THE DATA Block Start
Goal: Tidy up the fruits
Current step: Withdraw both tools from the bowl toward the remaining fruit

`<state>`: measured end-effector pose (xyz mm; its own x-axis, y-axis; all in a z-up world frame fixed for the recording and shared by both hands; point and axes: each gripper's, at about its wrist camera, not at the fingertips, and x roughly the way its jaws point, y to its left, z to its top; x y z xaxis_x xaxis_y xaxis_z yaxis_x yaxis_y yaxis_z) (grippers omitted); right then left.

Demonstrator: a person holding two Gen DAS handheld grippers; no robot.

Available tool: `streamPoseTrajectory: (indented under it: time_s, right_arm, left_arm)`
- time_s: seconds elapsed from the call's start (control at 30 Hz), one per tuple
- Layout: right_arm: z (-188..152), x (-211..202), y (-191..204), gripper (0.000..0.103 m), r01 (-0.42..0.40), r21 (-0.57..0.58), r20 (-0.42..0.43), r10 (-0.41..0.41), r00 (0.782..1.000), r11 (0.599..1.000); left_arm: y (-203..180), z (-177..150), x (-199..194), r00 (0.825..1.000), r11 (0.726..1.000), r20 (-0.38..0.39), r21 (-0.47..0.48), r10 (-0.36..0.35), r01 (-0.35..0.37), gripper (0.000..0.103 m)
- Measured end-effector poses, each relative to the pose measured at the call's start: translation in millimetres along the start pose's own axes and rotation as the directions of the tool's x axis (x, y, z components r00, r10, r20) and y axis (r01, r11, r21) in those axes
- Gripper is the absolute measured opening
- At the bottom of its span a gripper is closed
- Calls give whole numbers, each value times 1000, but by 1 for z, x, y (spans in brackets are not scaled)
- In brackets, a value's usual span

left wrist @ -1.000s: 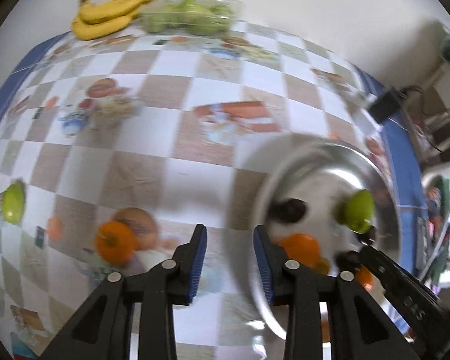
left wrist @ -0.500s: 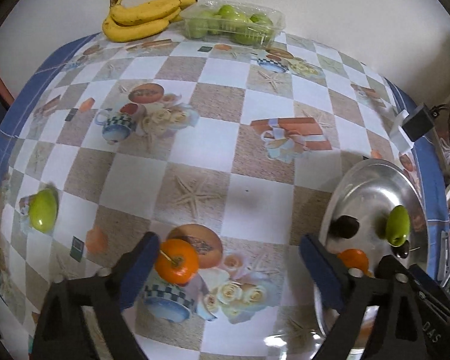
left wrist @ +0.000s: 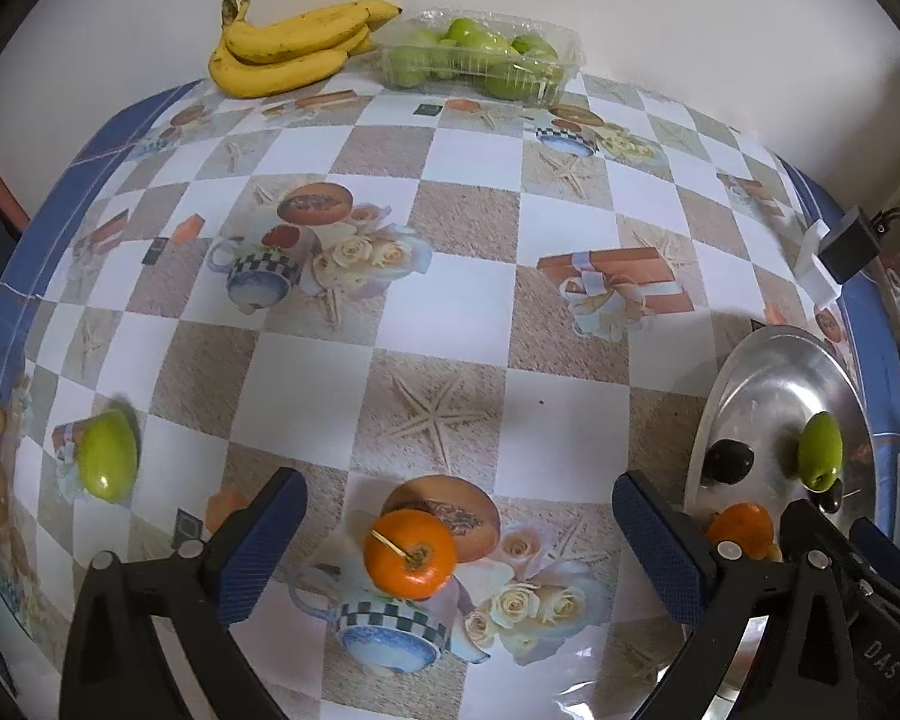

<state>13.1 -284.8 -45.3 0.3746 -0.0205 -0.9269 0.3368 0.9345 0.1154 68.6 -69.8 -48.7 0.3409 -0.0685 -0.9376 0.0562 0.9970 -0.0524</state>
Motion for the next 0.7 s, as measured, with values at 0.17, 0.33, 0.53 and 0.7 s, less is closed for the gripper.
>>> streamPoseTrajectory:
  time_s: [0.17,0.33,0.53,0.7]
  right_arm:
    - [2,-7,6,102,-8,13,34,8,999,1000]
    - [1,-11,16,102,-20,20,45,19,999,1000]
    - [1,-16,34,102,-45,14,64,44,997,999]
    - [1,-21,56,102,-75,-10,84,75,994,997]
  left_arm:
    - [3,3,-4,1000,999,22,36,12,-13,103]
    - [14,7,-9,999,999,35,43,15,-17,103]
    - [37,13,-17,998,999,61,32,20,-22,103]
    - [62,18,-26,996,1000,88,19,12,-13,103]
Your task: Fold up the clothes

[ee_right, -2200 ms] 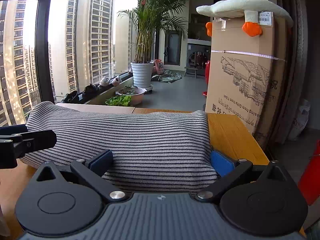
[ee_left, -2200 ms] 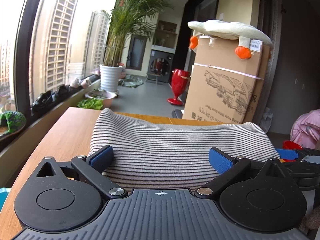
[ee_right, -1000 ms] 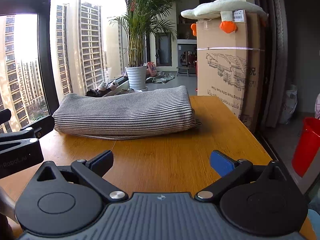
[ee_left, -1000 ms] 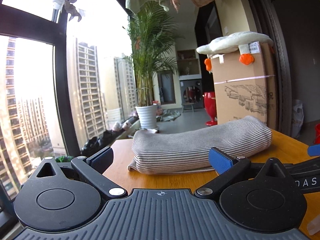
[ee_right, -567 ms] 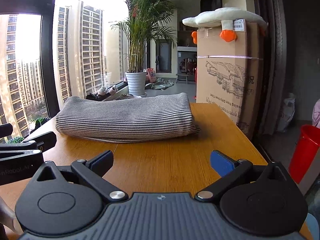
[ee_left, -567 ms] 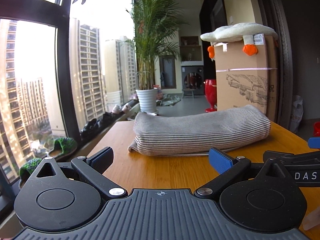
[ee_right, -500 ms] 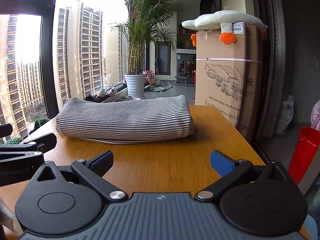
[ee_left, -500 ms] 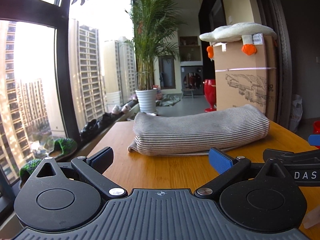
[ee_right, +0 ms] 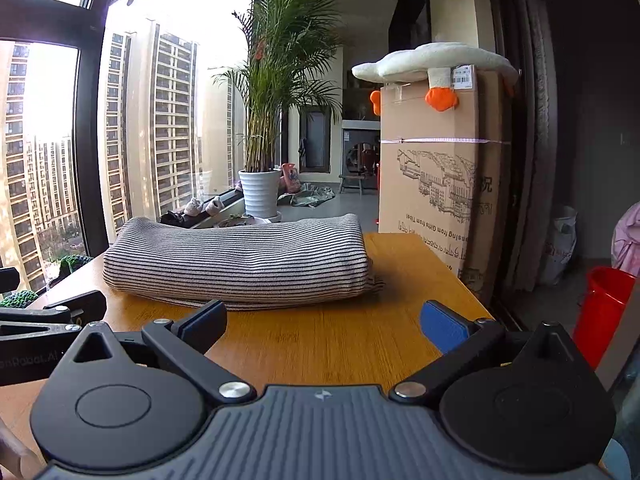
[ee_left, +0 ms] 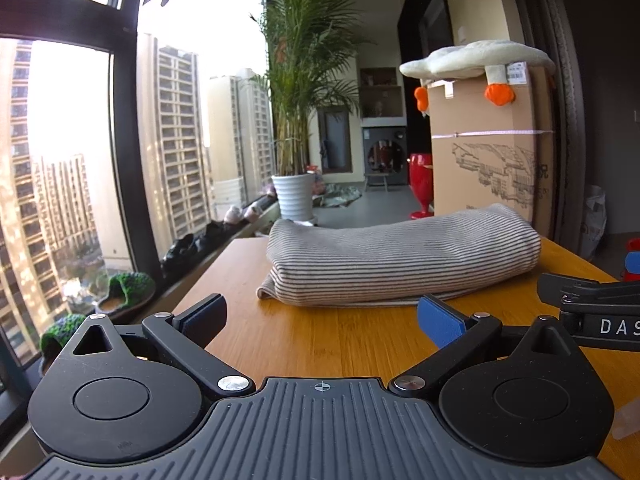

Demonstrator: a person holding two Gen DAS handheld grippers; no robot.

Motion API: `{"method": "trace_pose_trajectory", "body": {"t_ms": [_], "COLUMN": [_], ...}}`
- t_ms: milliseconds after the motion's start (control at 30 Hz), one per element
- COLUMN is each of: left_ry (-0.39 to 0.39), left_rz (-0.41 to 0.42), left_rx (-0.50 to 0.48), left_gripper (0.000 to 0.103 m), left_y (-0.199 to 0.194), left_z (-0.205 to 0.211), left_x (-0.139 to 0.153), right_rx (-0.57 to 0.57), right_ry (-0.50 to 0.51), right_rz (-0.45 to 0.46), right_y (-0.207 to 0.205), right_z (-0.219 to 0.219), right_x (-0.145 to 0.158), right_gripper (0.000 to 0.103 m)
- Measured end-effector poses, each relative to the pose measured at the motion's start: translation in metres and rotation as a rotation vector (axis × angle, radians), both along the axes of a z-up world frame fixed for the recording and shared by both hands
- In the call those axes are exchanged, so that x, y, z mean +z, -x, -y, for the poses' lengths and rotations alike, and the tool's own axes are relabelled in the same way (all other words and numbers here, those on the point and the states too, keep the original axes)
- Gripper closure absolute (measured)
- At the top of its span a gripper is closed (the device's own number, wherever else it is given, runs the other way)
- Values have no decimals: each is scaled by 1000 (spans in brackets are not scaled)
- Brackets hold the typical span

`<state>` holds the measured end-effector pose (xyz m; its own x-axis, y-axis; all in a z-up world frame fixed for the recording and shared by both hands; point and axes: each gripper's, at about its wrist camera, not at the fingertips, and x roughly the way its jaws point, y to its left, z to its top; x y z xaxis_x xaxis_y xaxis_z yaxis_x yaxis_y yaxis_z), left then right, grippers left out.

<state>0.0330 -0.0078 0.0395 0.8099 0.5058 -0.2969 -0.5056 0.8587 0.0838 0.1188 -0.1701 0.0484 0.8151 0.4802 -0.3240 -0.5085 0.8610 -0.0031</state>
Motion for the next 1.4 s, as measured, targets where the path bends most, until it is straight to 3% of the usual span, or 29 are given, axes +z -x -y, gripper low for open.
{"method": "trace_pose_trajectory", "body": {"t_ms": [1400], "left_ry": [41], "left_rz": [-9], "left_rx": [12], "left_gripper": [0], "left_y": [0], "left_z": [-9], "left_x": [1], "right_rx": [14], "right_ry": [9], "right_rz": [-16], "right_y": [1], "right_z": [-2], "right_x": [-3], "right_gripper": [0]}}
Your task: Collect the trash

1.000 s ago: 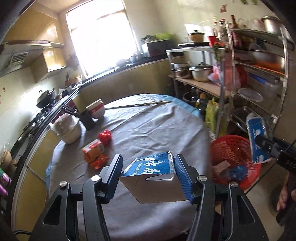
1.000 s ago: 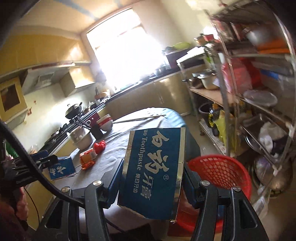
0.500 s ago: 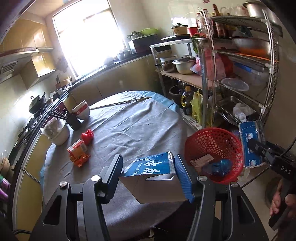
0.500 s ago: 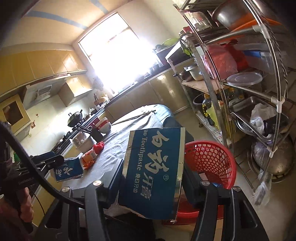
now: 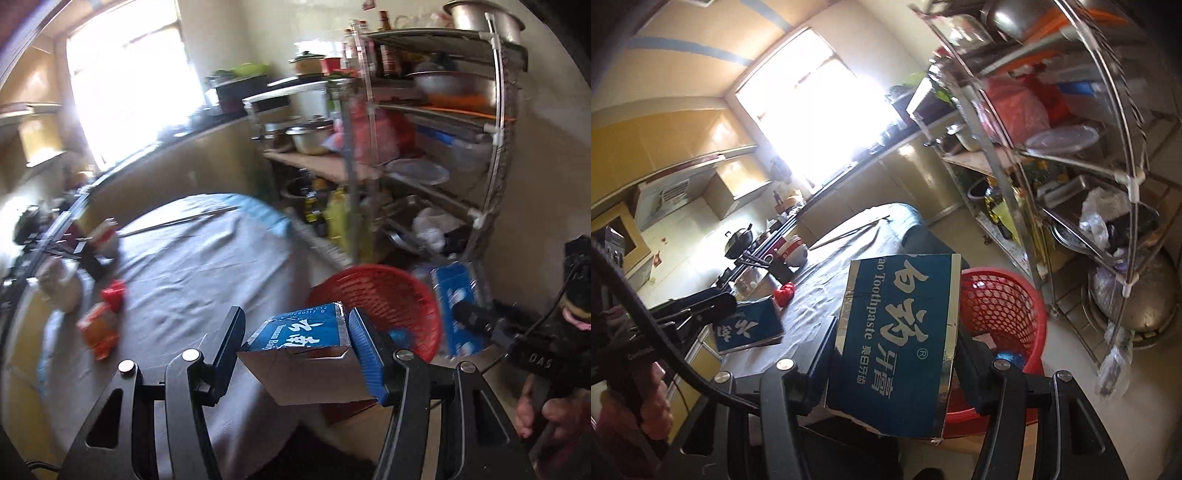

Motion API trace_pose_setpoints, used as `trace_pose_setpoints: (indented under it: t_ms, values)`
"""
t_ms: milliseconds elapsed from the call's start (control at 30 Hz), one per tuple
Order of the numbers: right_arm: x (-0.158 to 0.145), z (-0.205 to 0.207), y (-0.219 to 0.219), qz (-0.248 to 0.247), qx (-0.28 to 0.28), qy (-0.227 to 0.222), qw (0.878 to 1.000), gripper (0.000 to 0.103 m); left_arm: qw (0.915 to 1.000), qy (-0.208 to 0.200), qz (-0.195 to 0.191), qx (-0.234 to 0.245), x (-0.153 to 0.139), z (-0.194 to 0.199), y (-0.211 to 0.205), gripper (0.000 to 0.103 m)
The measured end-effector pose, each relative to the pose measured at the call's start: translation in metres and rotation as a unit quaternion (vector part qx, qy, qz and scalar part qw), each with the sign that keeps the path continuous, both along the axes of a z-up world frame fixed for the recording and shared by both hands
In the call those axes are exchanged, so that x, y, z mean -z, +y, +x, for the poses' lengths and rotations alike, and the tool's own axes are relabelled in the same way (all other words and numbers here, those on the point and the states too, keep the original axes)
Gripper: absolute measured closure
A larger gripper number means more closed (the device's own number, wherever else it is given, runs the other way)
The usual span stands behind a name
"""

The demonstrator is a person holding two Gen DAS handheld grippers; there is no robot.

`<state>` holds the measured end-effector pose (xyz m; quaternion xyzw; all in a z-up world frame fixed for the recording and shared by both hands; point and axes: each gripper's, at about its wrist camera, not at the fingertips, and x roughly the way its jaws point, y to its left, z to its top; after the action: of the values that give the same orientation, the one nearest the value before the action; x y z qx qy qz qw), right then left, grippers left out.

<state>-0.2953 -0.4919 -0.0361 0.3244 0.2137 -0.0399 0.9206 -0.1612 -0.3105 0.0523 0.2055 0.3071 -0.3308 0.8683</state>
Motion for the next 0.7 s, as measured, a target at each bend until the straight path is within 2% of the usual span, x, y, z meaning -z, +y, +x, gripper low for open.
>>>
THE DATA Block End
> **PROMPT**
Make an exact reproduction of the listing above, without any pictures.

> **FINISHED EXERCISE**
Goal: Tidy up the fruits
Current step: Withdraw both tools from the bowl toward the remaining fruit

`<state>`: measured end-effector pose (xyz mm; its own x-axis, y-axis; all in a z-up world frame fixed for the recording and shared by both hands; point and axes: each gripper's, at about its wrist camera, not at the fingertips, and x roughly the way its jaws point, y to its left, z to its top; x y z xaxis_x xaxis_y xaxis_z yaxis_x yaxis_y yaxis_z) (grippers omitted); right then left.

Demonstrator: a person holding two Gen DAS handheld grippers; no robot.

Available tool: `streamPoseTrajectory: (indented under it: time_s, right_arm, left_arm)`
- time_s: seconds elapsed from the call's start (control at 30 Hz), one per tuple
- Layout: right_arm: z (-188..152), x (-211..202), y (-191..204), gripper (0.000..0.103 m), r01 (-0.42..0.40), r21 (-0.57..0.58), r20 (-0.42..0.43), r10 (-0.41..0.41), r00 (0.782..1.000), r11 (0.599..1.000); left_arm: y (-203..180), z (-177..150), x (-199..194), r00 (0.825..1.000), r11 (0.726..1.000), r20 (-0.38..0.39), r21 (-0.47..0.48), r10 (-0.36..0.35), r01 (-0.35..0.37), gripper (0.000..0.103 m)
- Measured end-effector poses, each relative to the pose measured at the call's start: translation in millimetres along the start pose's own axes and rotation as the directions of the tool's x axis (x, y, z components r00, r10, r20) and y axis (r01, r11, r21) in those axes
- Gripper is the absolute measured opening
- At the bottom of its span a gripper is closed
- Calls give whole numbers, each value times 1000, but by 1 for z, x, y (spans in brackets are not scaled)
- In brackets, a value's usual span

left wrist @ -1.000s: 
left wrist @ -0.500s: 
left wrist @ +0.000s: 

<state>13.1 -284.8 -45.3 0.3746 -0.0205 -0.9269 0.3368 0.9345 0.1154 68.6 -69.8 -48.7 0.3409 -0.0685 -0.9376 0.0562 0.9970 -0.0524</state>
Motion for the next 0.7 s, as measured, with values at 0.17, 0.33, 0.53 and 0.7 s, less is closed for the gripper.
>>> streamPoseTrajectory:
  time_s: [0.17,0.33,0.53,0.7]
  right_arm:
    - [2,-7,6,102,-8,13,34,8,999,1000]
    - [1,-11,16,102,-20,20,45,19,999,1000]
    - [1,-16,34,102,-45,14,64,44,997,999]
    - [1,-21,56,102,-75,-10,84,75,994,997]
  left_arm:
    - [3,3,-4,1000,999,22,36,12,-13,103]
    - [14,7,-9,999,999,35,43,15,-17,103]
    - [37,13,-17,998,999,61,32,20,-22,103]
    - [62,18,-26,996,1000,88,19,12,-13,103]
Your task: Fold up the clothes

[ee_right, -2200 ms] 
[ee_left, -2200 ms] 
[ee_right, -1000 ms] 
[ee_left, -1000 ms] 
[ee_right, -567 ms] 
[ee_left, -567 ms] 
[ee_right, -500 ms] 
[ee_left, -500 ms] 
[ee_right, +0 ms] 
[ee_left, +0 ms] 

Demonstrator: a person holding two Gen DAS handheld grippers; no robot.

Motion API: `{"method": "trace_pose_trajectory", "body": {"t_ms": [_], "COLUMN": [_], ...}}`
- t_ms: milliseconds after the motion's start (control at 30 Hz), one per element
- COLUMN is each of: left_ry (-0.39 to 0.39), left_rz (-0.41 to 0.42), left_rx (-0.50 to 0.48), left_gripper (0.000 to 0.103 m), left_y (-0.199 to 0.194), left_z (-0.205 to 0.211), left_x (-0.139 to 0.153), right_rx (-0.57 to 0.57), right_ry (-0.50 to 0.51), right_rz (-0.45 to 0.46), right_y (-0.207 to 0.205), right_z (-0.219 to 0.219), right_x (-0.145 to 0.158), right_gripper (0.000 to 0.103 m)
- Measured end-effector poses, each relative to the pose measured at the motion's start: translation in metres and rotation as a rotation vector (axis × angle, radians), both along the axes of a z-up world frame fixed for the recording and shared by both hands
- In the call those axes are exchanged, so that x, y, z mean +z, -x, -y, for the poses' lengths and rotations alike, and the tool's own axes are relabelled in the same way (all other words and numbers here, those on the point and the states too, keep the original axes)
- Gripper closure absolute (measured)
- At the top of its span a gripper is closed (the device's own number, wherever else it is given, runs the other way)
- Values have no decimals: each is scaled by 1000 (spans in brackets are not scaled)
- Brackets hold the typical span

`<state>` holds the measured end-effector pose (xyz m; its own x-axis, y-axis; all in a z-up world frame fixed for the recording and shared by both hands; point and axes: each gripper's, at about its wrist camera, not at the fingertips, and x roughly the way its jaws point, y to its left, z to its top; x y z xaxis_x xaxis_y xaxis_z yaxis_x yaxis_y yaxis_z), left then right, grippers left out.

<state>0.0330 -0.0078 0.0395 0.8099 0.5058 -0.2969 -0.5056 0.8587 0.0838 0.1188 -0.1701 0.0484 0.8151 0.4802 -0.3240 -0.5085 0.8610 -0.0031</state>
Motion for the next 1.4 s, as measured, targets where the path bends most, until it is straight to 3% of the usual span, or 29 are given, axes +z -x -y, gripper low for open.
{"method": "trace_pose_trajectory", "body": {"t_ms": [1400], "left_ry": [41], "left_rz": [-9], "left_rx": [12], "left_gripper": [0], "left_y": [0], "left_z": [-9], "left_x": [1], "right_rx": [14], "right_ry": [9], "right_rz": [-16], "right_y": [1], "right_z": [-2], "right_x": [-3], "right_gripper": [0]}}
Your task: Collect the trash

1.000 s ago: 
1.000 s ago: 
0.500 s ago: 
0.500 s ago: 
now: 

Motion API trace_pose_setpoints, used as `trace_pose_setpoints: (indented under it: t_ms, values)`
"""
t_ms: milliseconds elapsed from the call's start (control at 30 Hz), one per tuple
Order of the numbers: right_arm: x (-0.158 to 0.145), z (-0.205 to 0.207), y (-0.219 to 0.219), qz (-0.248 to 0.247), qx (-0.28 to 0.28), qy (-0.227 to 0.222), qw (0.878 to 1.000), gripper (0.000 to 0.103 m); left_arm: qw (0.915 to 1.000), qy (-0.208 to 0.200), qz (-0.195 to 0.191), qx (-0.234 to 0.245), x (-0.153 to 0.139), z (-0.194 to 0.199), y (-0.211 to 0.205), gripper (0.000 to 0.103 m)
The measured end-effector pose, each relative to the pose measured at the call's start: translation in metres and rotation as a unit quaternion (vector part qx, qy, qz and scalar part qw), each with the sign that keeps the path continuous, both along the axes of a z-up world frame fixed for the recording and shared by both hands
In the call those axes are exchanged, so that x, y, z mean -z, +y, +x, for the poses' lengths and rotations alike, and the tool's own axes are relabelled in the same way (all other words and numbers here, those on the point and the states too, keep the original axes)
Gripper: absolute measured closure
A larger gripper number means more closed (the device's own number, wherever else it is given, runs the other way)
The usual span stands behind a name
"""

The demonstrator is a person holding two Gen DAS handheld grippers; there is no robot.

`<state>` holds the measured end-effector pose (xyz m; quaternion xyzw; all in a z-up world frame fixed for the recording and shared by both hands; point and axes: each gripper's, at about its wrist camera, not at the fingertips, and x roughly the way its jaws point, y to its left, z to its top; after the action: of the values that give the same orientation, the one nearest the value before the action; x y z qx qy qz qw), right then left, grippers left out.

<state>-0.2953 -0.4919 -0.0361 0.3244 0.2137 -0.0399 0.9206 -0.1612 -0.3105 0.0523 0.2055 0.3071 -0.3308 0.8683</state>
Motion for the next 0.7 s, as measured, a target at each bend until the straight path is within 2% of the usual span, x, y, z meaning -z, +y, +x, gripper low for open.
>>>

Nothing else is part of this output.